### WHAT YOU HAVE TO DO
Could you please retype all of the data below exactly?
┌─ STORED DATA
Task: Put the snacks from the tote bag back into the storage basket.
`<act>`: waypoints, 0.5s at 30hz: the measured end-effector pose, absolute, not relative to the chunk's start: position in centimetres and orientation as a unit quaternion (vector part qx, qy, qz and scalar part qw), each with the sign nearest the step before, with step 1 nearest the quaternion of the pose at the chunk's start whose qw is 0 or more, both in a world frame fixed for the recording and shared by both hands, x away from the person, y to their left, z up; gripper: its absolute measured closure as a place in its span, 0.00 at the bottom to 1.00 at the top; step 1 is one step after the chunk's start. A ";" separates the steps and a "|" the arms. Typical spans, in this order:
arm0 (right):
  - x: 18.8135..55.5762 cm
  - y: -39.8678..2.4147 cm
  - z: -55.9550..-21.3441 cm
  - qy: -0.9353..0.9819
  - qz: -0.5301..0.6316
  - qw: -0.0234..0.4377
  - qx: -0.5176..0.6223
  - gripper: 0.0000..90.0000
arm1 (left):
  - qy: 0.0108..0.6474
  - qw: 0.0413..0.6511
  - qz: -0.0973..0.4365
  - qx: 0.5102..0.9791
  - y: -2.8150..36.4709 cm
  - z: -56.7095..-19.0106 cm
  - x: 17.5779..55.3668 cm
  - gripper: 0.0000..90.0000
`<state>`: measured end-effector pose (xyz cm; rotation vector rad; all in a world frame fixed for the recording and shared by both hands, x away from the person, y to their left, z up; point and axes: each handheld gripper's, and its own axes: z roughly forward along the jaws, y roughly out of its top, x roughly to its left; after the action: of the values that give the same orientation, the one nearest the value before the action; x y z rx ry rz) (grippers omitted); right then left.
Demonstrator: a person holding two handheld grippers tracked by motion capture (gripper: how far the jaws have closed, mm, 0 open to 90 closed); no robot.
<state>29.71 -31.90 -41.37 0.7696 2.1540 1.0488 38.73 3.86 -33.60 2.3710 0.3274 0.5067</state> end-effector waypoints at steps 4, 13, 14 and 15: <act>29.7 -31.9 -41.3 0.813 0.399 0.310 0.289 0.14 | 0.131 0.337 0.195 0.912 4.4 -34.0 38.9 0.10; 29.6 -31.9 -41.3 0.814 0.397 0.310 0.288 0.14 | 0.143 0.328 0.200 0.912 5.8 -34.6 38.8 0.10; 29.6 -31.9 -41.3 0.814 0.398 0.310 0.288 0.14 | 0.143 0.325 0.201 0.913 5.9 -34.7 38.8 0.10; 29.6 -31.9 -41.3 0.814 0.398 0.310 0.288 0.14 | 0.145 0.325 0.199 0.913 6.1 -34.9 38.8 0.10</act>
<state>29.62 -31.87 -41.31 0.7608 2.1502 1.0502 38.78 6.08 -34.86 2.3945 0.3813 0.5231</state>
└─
### ANSWER SPACE
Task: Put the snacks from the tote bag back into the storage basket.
`<act>`: waypoints, 0.5s at 30hz: the measured end-effector pose, absolute, not relative to the chunk's start: position in centimetres and orientation as a unit quaternion (vector part qx, qy, qz and scalar part qw), each with the sign nearest the step before, with step 1 nearest the quaternion of the pose at the chunk's start whose qw is 0 or more, both in a world frame fixed for the recording and shared by both hands, x away from the person, y to their left, z up; gripper: its absolute measured closure as a place in its span, 0.00 at the bottom to 1.00 at the top; step 1 is one step after the chunk's start. A ";" separates the steps and a "|" the arms. Typical spans, in this order:
arm0 (right):
  - x: 18.8135..55.5762 cm
  - y: -39.8678..2.4147 cm
  - z: -55.9550..-21.3441 cm
  - qy: -0.9353..0.9819
  - qz: -0.5301..0.6316
  - qw: -0.0234..0.4377
  - qx: -0.5176..0.6223
  - gripper: 0.0000..90.0000
arm1 (left):
  - qy: 0.0108..0.6474
  - qw: 0.0413..0.6511
  - qz: -0.0973..0.4365
  - qx: 0.5102..0.9791
  - y: -2.8150..36.4709 cm
  - z: -56.7095..-19.0106 cm
  - x: 17.5779..55.3668 cm
  - gripper: 0.0000..90.0000
`<state>`: measured end-effector pose (xyz cm; rotation vector rad; all in a world frame fixed for the recording and shared by both hands, x away from the person, y to their left, z up; point and axes: each handheld gripper's, and its own axes: z roughly forward along the jaws, y roughly out of its top, x roughly to its left; after the action: of the values that give the same orientation, the one nearest the value before the action; x y z rx ry rz) (grippers omitted); right then left.
Demonstrator: a person holding two handheld grippers tracked by motion capture (gripper: how far the jaws have closed, mm, 0 open to 90 closed); no robot.
<state>29.71 -31.90 -41.37 0.7696 2.1540 1.0488 38.73 3.86 -33.60 2.3710 0.3274 0.5067</state> end-effector waypoints at steps 4, 13, 14 and 15: <act>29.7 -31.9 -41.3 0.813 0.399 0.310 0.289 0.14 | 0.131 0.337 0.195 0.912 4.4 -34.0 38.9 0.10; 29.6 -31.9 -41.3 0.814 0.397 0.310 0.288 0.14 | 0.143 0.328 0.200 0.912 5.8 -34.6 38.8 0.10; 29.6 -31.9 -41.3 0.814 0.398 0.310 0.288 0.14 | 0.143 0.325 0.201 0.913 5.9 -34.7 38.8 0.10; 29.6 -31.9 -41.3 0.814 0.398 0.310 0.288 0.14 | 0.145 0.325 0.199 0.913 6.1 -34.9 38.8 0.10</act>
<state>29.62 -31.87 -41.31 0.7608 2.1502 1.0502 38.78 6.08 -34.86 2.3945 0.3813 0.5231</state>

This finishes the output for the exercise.